**EXERCISE:** For each line of the listing, output an exact copy.

**GIVEN INFORMATION:**
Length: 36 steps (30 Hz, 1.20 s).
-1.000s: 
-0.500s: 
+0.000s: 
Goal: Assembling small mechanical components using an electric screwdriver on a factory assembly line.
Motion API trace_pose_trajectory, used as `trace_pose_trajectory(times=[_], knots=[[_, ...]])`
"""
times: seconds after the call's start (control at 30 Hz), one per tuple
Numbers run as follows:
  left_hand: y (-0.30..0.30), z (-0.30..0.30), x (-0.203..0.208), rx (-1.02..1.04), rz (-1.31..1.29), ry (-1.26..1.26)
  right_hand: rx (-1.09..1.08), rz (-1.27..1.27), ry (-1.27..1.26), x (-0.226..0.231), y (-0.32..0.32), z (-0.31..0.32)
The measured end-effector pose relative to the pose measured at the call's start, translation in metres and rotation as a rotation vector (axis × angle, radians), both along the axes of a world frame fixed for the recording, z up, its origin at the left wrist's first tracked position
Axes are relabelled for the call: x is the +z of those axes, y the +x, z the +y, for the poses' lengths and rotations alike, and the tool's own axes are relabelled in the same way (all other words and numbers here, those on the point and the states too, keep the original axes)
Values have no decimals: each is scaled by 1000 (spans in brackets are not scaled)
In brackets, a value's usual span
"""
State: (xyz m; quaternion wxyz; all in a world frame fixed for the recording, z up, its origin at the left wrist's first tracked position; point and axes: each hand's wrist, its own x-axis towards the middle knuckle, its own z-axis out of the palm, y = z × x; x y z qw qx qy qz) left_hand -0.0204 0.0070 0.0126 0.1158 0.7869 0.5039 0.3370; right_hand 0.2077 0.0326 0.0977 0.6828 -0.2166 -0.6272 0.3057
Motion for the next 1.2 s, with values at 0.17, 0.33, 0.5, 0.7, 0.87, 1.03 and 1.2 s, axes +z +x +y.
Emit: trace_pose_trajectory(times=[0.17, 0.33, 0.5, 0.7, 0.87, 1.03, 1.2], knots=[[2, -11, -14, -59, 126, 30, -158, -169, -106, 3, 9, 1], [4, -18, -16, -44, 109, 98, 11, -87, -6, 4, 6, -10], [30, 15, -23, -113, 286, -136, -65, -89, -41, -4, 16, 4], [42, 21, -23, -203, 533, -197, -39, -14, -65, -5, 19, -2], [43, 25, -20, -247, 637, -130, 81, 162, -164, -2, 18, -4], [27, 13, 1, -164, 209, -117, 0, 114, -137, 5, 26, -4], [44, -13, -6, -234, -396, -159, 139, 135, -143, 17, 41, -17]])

**RESPONSE TO THE EXERCISE:**
Length: 36 steps (30 Hz, 1.20 s).
-1.000s: 
-0.500s: 
+0.000s: 
Goal: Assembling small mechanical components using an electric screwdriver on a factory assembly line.
Motion API trace_pose_trajectory, used as `trace_pose_trajectory(times=[_], knots=[[_, ...]])`
"""
times: seconds after the call's start (control at 30 Hz), one per tuple
Numbers run as follows:
  left_hand: y (-0.30..0.30), z (-0.30..0.30), x (-0.203..0.208), rx (-1.02..1.04), rz (-1.31..1.29), ry (-1.26..1.26)
  right_hand: rx (-1.09..1.08), rz (-1.27..1.27), ry (-1.27..1.26), x (-0.226..0.231), y (-0.32..0.32), z (-0.31..0.32)
The measured end-effector pose relative to the pose measured at the call's start, translation in metres and rotation as a rotation vector (axis × angle, radians), both along the axes of a world frame fixed for the recording, z up, its origin at the left wrist's first tracked position
Axes are relabelled for the call: x is the +z of those axes, y the +x, z the +y, for the poses' lengths and rotations alike, and the tool's own axes are relabelled in the same way (all other words and numbers here, those on the point and the states too, keep the original axes)
Values have no decimals: each is scaled by 1000 (spans in brackets are not scaled)
In brackets, a value's usual span
"""
State: (xyz m; quaternion wxyz; all in a world frame fixed for the recording, z up, its origin at the left wrist's first tracked position; point and axes: each hand's wrist, its own x-axis towards the middle knuckle, its own z-axis out of the palm, y = z × x; x y z qw qx qy qz) left_hand -0.0204 0.0070 0.0126 0.1158 0.7869 0.5039 0.3370; right_hand 0.2077 0.0326 0.0977 0.6828 -0.2166 -0.6272 0.3057
Motion for the next 1.2 s, with values at 0.17, 0.33, 0.5, 0.7, 0.87, 1.03 and 1.2 s, axes +z +x +y.
Emit: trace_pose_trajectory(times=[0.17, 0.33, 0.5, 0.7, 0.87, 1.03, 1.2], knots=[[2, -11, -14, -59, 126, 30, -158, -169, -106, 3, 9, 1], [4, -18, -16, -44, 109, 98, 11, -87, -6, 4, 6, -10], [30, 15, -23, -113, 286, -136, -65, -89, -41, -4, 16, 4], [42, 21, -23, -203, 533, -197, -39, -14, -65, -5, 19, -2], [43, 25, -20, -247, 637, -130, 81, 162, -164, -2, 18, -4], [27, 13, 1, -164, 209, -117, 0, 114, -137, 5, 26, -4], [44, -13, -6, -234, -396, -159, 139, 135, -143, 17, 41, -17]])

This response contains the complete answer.